# which sound card?



## Kesava

im thinking i want a sound card, mostly for the sake of buying something new 
i have a gigabyte P31-DS3L and am using the onboard sound on that which is alright.

what are some of the cheapest sound cards that would beat that onboard?
would any creative sound card beat it?
i mean as in would the really cheap ones?

thanks


----------



## MosIncredible

On board on the P35-DS3L was horrible compared to my audiophile 2496. I used it during the install of Windows and basic programs, played a song in Winamp, was disgusted, installed my audiophile literally 1 minute later and never looked back to on board sound again. You want 7.1 or no?


----------



## diduknowthat

I used to use the P35-DS3L onboard sound..it was absolutely horrible. Even my cheapo 5.1 sound card beat it. I bought the X-fi Xtrememusic and was absolutely blown away by the difference. If you want a x-fi card, make sure to at least get the Xtremgamer, NOT the Xtreme Audio, as it's just Sound blaster live! with some software emulators.


----------



## Vizy

I've got the x-fi xtreme audio, then i took it out because my hsf on the gfx card took up 2 slots. But, it was an alright card. It cost me 45$ usd on black friday. Yea, its not a true chip/ its a software emulater. I wouldn't buy it again. i heard the soundblaster live's aren't that bad.


----------



## Kesava

ok well keep in mind i really dont have much to spend. maybe 50 US at the most. so yeah. what would you recommend? with a newegg link or somehting. thanks


----------



## Kesava

MosIncredible said:


> You want 7.1 or no?



haha i only have 2.1 speakers i think so yeah thats all i need


----------



## cohen

Sound Card: Creative Audigy
Speakers: Logitech X 540's

I love my sound and it has been very good for me


----------



## Kesava

would a sound blaster 5.1 do any better then my onboard?


----------



## Vizy

Kuzba said:


> would a sound blaster 5.1 do any better then my onboard?



probably.


----------



## cohen

Kuzba said:


> would a sound blaster 5.1 do any better then my onboard?
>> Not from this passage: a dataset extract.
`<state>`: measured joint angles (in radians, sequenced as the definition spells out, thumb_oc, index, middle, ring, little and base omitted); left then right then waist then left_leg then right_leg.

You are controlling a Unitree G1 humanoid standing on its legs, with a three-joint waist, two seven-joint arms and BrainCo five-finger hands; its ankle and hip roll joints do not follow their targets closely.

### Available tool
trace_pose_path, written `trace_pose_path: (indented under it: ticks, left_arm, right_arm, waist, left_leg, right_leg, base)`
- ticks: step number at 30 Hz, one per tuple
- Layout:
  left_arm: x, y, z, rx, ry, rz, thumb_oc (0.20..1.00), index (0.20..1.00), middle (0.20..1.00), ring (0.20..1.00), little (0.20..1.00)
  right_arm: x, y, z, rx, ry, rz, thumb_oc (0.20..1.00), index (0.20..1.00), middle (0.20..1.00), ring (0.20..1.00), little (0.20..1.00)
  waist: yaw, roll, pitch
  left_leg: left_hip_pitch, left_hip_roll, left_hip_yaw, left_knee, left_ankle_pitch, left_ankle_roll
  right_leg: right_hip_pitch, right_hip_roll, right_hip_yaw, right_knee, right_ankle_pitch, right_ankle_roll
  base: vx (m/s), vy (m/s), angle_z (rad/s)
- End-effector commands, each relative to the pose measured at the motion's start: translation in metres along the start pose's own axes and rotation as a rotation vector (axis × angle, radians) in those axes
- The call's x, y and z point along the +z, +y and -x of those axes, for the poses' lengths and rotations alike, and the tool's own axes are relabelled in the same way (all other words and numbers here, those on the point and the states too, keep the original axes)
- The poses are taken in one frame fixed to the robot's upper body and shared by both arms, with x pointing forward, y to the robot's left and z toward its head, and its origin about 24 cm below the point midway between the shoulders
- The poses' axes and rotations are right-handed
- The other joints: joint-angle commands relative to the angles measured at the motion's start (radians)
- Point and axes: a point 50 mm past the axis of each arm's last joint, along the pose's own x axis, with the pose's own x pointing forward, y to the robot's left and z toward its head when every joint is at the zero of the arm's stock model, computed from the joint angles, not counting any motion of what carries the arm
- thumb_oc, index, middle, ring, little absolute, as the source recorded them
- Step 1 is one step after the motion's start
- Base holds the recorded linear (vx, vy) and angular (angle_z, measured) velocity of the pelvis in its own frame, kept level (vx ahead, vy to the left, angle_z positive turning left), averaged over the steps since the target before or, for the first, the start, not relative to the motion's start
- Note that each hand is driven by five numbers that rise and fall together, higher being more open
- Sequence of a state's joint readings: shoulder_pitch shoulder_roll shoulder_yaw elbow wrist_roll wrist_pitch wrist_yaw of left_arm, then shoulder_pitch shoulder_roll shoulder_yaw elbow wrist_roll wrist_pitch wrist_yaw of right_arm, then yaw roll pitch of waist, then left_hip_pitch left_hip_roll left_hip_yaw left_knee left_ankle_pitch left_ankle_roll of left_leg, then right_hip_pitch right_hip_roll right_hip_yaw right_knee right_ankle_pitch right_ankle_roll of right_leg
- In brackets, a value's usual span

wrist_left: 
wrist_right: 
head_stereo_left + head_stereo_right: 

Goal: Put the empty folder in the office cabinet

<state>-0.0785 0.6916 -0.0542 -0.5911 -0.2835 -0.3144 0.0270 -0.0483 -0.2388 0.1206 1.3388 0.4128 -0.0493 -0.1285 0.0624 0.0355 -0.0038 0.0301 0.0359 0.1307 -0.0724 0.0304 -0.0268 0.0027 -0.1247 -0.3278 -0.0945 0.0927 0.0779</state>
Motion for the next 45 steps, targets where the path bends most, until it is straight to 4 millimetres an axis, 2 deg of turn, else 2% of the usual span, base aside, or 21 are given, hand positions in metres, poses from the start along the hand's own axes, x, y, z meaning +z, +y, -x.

Yes it probably would be - i would get a 5.1 sound card being that the future will be 5.1!


----------



## Vizy

cohen said:


> Yes it probably would be - i would get a 5.1 sound card being that the future will be 5.1!



We can't all be as lucky as you  I would've gotten the x540 but i didn't have the space or the means to make it a nice set up. But you got me thinking.....maybe it's possible....


----------



## Kesava

but how much better would it be?

anyone know?


----------



## cohen

Kuzba said:


> but how much better would it be?
> 
> anyone know?



How much better would it be between a sound card and the motherboard one?


----------



## Kesava

yeah. cos basically i dont want to get a sound card if the difference isnt going to be that noticable. and seeing as i can only afford a low range sound card. 50 dollars or less, then it might not be worth it


----------



## cohen

Kuzba said:


> yeah. cos basically i dont want to get a sound card if the difference isnt going to be that noticable. and seeing as i can only afford a low range sound card. 50 dollars or less, then it might not be worth it



hhhmmm...from me with your speakers... probably no you wouldn't really. If you had 5.1 Speakers you would notice it!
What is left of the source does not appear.